If you want to explore the idea of ????automating some repetitive processes in the laboratory, this e-book will help you decide whether automation is right for you. If you are interested in automating liquid handling, use this eBook as a resource to help you through each step and learn more about this technology. You can start by understanding which types of workflows really benefit from automated liquid handling (and which types of workflows don’t), then explore the various features you should consider when choosing the right robot for your lab. Liquid-handling robots have a range of technical capabilities that must meet the various ways scientists use them. In Lab Manager's 2017 Automated Liquid Handling Survey Results, the top uses include serial dilution, plate replication, and PCR setup, as well as plate reformatting, high-throughput screening, and whole-genome amplification. Nearly 30% of respondents purchasing automation systems are first-time buyers, but this figure is on the low side: at Opentrons, for example, nearly 70% of customers are new to automation. Automation is easier than ever, and many labs are adding robots for the first time—and you can too! All you need to do is learn a few basics and you're good to go. That's why we created this guide.

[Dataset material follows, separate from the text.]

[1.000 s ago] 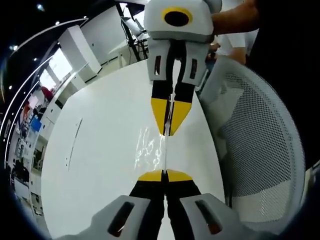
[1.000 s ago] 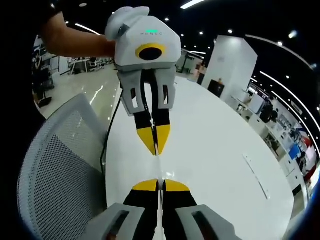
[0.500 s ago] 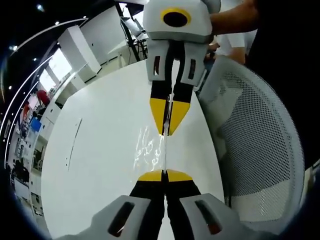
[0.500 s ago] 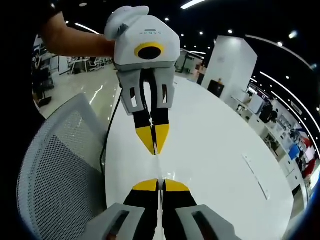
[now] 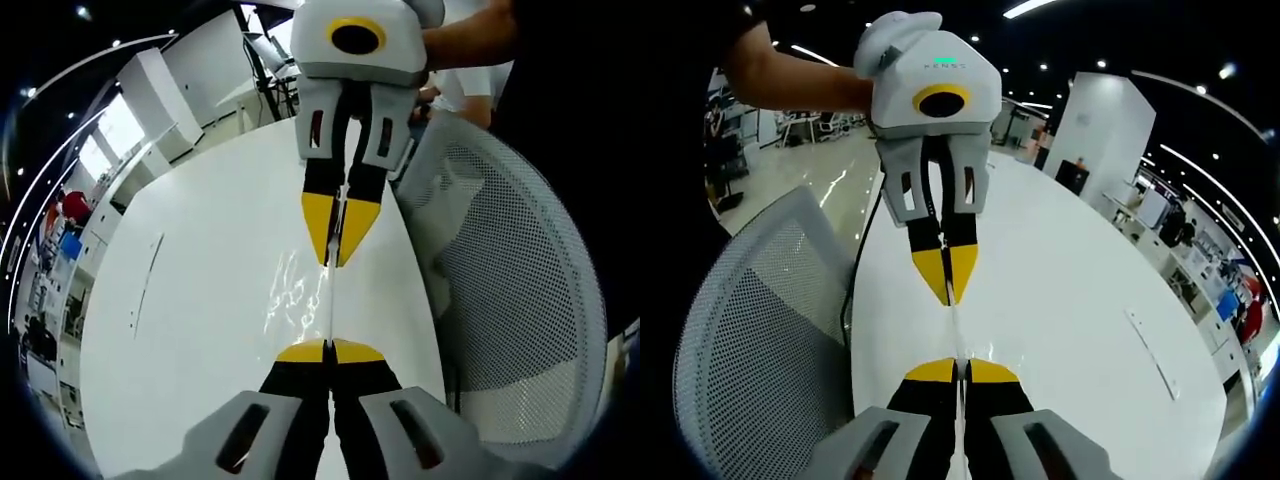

Overall advantages of laboratory automation
When automation is combined in an efficient and effective manner, it can improve liquid handling in many ways. First, scientists will save time because they won't need to pipette on top of all their other lab work. Second, automation increases throughput and enables efficient workflow scaling. Third, automation can improve accuracy from each liquid handling step to the next because it minimizes the human errors typically introduced into the workflow. Fourth, at the end of the automation run, you receive a receipt – meaning you can keep an eye on exactly what happened to your sample, and generating data in this way allows for more complex analyses. Fifth, humans are not good at repetitive movements; our joints get injured when we do the same movements over and over again. Automation frees researchers from the repetitive stress injuries that often result from pipetting.
As laboratories gain all these improvements from automation, laboratory personnel are freed to perform other, more meaningful activities in the laboratory, such as data analysis, experimental design, and writing up results for publication. However, reaping all these benefits requires some fairly sophisticated technology and processes. Liquid handling automation is complex, but using it doesn’t have to be. What's more, the decision to switch from manual pipetting to automated liquid handling can be simplified. Scientists have to think about a lot - both in their own labs and in the automation market - but this e-book makes it easy to get started. When automation is the perfect fit for a research group's liquid handling needs, life in the lab changes for the better—results become more accurate and reproducible, experiment runs become easier, and productivity increases dramatically.
Choose the best automated workflow
To really dig into it, let’s consider what makes a good automated workflow and what doesn’t. The key general concepts can be applied to almost any protocol. First, review the "Figure 3: Your workflow is a good candidate for automation if..." table below and compare it to the liquid handling automation workflow you are considering. If all five functions in the table apply to a common workflow in your lab, you should automate it! If some of these features don't apply to the workflow you're considering, sticking to manual pipetting may be the most practical. Let's consider these features in more detail. First, you should aim for an automation solution that can easily accommodate the liquid volumes you use most frequently in your workflow – if the liquid volumes are between 1μl and 1000μl, you will find many automation options available. For smaller or larger capacities,
Some robots can work, but they are usually more expensive or only work in more restricted use cases.
Second, you should apply automated liquid handling to processes that are cumbersome, time-consuming, error-prone, and tedious.
Third, automated workflows should be ones that the lab runs frequently—at least once a week—to truly justify the transition to automation. Anything less than that and it will take some time to achieve a net positive return on your investment of money and time. If you do it weekly, automated workflows can pay back the initial investment of time and money within 8-12 months. Some lab robots can pay for themselves in a matter of weeks if you automate your workflow on a daily basis.
Fourth, you need to consider how much of a given workflow you can automate within your budget—how much time you can "leave" working in the lab. For example, you can buy robots with automated incubators and centrifuges, but these are too expensive for most laboratories. However, it's important to remember that just because you're using a centrifuge 5x to spin an object in a manual protocol doesn't necessarily mean you need to run it the exact same way on a robot; there are many good workarounds for doing so Automate tricky manual steps (see “Figure 4: Transform manual processes into automation”).